声には出さず心で強く思うことで、遠く離れた仲間……自分たちと同じ立場の“魔王”たちに自分の声を伝えることができる。
使う時の感覚としては、テレパシーみたいなものだ。といっても、実際のテレパシーがどんなものかは知っているわけではないけど……まあきっと、こういう感じなんだろう。
『というかキール、この近くにいるの?』
キールと呼ばれた声の主は、ああ、と首肯した。
彼は僕がこのゲームで最初に喋った相手……チュートリアルクエストの場所を教えてくれた、あの商人である。それがお互い66万分の7に当たるとは……酷い偶然もあったものだ、と心底思う。
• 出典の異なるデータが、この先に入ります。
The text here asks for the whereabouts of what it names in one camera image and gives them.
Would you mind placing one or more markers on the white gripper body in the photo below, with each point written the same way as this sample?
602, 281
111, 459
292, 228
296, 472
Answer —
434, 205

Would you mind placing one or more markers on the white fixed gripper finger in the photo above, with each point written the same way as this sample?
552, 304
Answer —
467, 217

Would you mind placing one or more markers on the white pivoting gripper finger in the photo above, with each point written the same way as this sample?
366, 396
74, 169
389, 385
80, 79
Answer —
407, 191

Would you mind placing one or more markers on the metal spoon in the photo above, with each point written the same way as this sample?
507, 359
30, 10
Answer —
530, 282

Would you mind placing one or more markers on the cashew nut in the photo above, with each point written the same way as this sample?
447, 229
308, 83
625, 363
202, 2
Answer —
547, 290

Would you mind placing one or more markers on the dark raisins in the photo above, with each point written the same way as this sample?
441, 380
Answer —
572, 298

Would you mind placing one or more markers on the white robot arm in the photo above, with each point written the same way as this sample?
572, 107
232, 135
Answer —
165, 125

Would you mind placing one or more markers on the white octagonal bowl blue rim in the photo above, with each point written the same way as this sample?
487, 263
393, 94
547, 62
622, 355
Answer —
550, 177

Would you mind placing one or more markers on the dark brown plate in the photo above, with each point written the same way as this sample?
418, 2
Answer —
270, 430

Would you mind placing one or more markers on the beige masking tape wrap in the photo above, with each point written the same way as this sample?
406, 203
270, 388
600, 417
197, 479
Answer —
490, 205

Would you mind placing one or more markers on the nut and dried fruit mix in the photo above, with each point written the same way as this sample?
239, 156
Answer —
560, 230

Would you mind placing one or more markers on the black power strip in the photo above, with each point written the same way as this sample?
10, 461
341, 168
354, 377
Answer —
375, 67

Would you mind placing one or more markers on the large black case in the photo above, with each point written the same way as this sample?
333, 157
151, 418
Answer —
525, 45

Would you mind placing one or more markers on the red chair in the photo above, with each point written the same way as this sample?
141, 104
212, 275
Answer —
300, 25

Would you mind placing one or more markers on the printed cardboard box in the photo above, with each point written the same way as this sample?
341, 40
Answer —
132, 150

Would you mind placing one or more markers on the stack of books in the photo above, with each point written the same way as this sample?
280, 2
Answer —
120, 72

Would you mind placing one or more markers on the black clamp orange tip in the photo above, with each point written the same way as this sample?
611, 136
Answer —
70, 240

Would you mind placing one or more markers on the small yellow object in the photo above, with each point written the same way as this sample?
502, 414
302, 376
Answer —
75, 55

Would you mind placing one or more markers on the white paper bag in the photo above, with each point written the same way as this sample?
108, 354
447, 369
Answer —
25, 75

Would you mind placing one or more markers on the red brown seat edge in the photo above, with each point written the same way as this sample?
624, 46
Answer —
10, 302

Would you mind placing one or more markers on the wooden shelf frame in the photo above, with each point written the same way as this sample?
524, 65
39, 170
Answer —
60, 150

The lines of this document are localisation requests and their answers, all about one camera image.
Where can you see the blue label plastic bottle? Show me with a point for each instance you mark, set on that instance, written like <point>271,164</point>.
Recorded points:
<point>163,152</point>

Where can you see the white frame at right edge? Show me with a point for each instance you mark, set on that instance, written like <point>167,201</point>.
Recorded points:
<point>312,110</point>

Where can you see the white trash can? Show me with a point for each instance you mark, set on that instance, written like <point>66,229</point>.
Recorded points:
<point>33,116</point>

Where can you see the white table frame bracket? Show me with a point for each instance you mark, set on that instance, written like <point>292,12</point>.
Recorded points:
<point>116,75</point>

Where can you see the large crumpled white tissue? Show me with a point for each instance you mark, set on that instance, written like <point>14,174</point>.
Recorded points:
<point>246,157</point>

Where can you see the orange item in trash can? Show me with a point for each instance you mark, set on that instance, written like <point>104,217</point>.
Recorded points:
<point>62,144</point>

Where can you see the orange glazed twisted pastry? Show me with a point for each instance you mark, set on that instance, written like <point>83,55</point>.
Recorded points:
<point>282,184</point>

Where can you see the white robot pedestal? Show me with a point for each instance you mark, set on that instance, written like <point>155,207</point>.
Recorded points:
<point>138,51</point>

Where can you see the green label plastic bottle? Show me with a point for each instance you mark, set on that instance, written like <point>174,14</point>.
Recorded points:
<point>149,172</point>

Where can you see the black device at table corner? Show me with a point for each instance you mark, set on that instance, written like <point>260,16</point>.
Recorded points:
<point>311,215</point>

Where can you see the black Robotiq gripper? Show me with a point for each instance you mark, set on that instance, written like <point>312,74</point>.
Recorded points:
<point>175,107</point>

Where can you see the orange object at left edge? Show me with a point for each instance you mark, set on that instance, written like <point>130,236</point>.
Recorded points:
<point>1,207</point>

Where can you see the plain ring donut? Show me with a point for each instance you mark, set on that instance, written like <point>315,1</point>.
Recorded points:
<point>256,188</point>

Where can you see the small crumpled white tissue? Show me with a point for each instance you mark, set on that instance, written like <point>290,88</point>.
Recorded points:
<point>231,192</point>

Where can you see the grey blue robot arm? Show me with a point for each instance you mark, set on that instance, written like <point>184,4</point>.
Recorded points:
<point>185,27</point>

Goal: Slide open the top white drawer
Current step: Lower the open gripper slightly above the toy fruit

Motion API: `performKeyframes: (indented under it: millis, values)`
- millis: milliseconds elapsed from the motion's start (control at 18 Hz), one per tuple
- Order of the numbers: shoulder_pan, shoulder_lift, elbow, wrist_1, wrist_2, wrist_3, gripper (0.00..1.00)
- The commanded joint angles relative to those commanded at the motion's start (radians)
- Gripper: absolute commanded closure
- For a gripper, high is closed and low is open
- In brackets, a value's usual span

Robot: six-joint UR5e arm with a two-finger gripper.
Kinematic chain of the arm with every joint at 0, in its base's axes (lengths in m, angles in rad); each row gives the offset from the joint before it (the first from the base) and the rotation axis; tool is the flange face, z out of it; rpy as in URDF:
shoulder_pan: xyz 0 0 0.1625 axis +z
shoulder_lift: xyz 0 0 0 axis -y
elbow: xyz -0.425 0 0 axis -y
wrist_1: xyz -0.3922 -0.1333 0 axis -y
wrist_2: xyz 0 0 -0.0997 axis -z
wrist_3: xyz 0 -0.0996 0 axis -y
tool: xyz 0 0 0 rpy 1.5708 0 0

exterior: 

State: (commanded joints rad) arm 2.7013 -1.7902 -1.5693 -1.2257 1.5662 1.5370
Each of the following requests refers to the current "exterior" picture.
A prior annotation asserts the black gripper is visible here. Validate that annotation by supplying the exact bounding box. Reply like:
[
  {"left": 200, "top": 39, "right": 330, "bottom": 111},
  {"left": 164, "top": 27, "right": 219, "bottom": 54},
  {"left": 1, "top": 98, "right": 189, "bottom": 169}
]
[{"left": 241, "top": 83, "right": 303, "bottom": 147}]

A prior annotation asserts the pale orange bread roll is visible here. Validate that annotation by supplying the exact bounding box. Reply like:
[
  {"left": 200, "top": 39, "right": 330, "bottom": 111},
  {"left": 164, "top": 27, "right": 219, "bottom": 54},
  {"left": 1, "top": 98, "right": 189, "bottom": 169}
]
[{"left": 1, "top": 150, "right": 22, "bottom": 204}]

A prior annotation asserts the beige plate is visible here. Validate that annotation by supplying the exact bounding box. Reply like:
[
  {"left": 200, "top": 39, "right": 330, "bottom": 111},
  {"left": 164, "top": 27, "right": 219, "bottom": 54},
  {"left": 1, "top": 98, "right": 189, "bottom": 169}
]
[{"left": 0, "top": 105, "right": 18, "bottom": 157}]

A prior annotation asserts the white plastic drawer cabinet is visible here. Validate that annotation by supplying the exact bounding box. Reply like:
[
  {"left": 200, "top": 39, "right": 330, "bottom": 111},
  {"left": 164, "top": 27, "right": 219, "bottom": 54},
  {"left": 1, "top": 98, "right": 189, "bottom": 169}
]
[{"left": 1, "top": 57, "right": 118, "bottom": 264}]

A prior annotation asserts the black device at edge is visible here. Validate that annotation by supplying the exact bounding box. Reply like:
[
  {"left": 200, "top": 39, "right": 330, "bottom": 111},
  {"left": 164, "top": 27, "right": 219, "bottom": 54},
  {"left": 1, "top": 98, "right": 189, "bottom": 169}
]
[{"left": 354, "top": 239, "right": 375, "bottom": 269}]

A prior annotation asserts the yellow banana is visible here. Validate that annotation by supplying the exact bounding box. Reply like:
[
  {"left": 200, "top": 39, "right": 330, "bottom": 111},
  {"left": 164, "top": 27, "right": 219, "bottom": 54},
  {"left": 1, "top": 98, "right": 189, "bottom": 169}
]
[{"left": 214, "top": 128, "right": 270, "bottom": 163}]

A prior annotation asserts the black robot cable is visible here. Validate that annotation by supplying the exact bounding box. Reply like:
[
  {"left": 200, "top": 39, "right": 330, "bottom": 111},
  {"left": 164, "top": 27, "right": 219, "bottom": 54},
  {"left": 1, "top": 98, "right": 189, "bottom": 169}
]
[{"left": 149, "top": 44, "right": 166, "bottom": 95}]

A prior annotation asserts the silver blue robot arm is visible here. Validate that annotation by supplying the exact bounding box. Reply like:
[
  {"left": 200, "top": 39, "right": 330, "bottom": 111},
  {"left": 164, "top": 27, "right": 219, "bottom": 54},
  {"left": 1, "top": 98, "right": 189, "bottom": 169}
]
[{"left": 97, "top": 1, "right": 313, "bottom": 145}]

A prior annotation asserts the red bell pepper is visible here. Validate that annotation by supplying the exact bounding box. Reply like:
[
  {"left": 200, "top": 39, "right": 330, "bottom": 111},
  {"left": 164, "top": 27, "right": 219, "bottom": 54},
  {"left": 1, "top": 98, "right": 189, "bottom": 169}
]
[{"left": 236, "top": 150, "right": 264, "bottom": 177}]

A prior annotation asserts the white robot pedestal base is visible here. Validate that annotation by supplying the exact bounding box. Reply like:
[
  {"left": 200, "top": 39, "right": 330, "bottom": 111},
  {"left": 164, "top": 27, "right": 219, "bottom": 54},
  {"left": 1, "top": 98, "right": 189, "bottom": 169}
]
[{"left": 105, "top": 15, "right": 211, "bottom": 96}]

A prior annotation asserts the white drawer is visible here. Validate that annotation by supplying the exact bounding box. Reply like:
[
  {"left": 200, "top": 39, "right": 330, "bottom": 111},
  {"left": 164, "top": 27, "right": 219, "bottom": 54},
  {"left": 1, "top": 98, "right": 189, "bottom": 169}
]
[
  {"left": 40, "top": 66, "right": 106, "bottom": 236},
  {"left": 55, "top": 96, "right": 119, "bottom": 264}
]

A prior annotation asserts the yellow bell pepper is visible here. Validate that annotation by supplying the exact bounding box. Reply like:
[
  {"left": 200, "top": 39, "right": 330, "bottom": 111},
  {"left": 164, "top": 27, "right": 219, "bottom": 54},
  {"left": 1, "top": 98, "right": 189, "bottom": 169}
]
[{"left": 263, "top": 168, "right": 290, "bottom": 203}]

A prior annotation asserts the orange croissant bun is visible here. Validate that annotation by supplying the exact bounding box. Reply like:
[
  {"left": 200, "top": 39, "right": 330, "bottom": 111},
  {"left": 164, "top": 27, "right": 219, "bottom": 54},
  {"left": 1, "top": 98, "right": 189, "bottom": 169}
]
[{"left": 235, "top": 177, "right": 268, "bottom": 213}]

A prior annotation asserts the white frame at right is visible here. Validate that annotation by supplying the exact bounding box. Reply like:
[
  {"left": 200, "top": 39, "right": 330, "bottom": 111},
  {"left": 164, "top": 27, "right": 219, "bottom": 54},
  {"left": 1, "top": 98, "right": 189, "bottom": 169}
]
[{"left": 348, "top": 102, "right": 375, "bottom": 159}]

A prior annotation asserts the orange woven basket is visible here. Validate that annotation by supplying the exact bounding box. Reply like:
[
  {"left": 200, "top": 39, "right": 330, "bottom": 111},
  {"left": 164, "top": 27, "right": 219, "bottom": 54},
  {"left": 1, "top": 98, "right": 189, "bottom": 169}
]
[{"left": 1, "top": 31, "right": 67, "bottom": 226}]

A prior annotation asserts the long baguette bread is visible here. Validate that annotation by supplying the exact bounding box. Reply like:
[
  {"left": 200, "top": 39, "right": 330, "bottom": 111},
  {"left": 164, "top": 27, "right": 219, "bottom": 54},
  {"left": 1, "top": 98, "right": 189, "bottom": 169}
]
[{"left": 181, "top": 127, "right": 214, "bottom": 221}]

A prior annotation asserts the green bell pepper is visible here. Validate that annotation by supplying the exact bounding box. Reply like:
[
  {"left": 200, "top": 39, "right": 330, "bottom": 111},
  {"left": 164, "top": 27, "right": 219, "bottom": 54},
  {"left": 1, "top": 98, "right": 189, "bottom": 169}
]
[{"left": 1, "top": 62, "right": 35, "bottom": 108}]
『ちょっとあそこの街でしか買えないアイテムが必要になって……それの買出しにな。
まあ店に入るタイミングとかは見計らっているし、顔とかも極力見えないようにしてあるから大丈夫だとは思うけれど……』
何だかんだで、僕らの中で一番綱渡りしているのはキールだと思う。
マーチャントという、本来戦闘とは殆ど無縁、その上信頼第一の職業でありながら“魔王”に選ばれてしまった彼。
彼は何だかんだで、各地の街を渡り歩きながら生活している。危険極まりないとは思うけれど、彼に割り当てられた役割分担のこともあり、本人もそれでいいと納得しているので僕が口を挟む問題じゃない。
『なんなら今日は、僕の隠れているところに来る?』
『いや、尾行されたりとかあると困るからやめとく』
キールは実にあっけらかんとした声で答えた。
確かに彼には、こういうところに気を使ってもらわないと僕らとしても困る。
『……本当、こんな状況でよく街に出入りできるよなあ……』
けれど、街を中心に活動しながら……会う人会う人、どころか偶然通りすがった相手まで疑わなければいけないというのは……かなり疲れるはずだ。少なくとも、僕には耐えられない。
それでもキールは、こうやって耐えているんだから、凄いと思う。
『まあ、戦闘面では足手まといな分、こういうところで役に立たないと……って、あ。何かまたレベル上がってら』
『こっちもだ。皆反応ないし……狩りでもしてるのか、それとも誰かから逃げているのか……』
数の面で圧倒的に不利な僕たちだけど、その分――かどうかはわからないが、システム面においては他のプレイヤーよりも遥かに優遇されており、どのような状況においても“パーティを組んでいる”と扱われる。
普通なら違うダンジョンや街にいたりすれば、別のキャラクターが稼いだ経験点が入ることはない。そしてレベルについても、リーダーから上下どちらでも10以上離れているキャラクターは、パーティに入れることができない。
しかし、僕らは違う。お互いどんなに離れていても、レベル差がどれだけあっても。経験点が分配される。
おそらくは……僕のような初心者が選ばれた場合の保険だったんだろう。それのおかげで、何とか九死に一生を得たわけだけど。
というか、閉じ込められたそのタイミングでトッププレイヤーの一人だった“魔王”がソロでダンジョンに潜っていた、という偶然がなかったら……多分、死んでた。僕だけじゃなく、顔と名前が公開された時点で街中にいた“魔王”のほぼ全員が。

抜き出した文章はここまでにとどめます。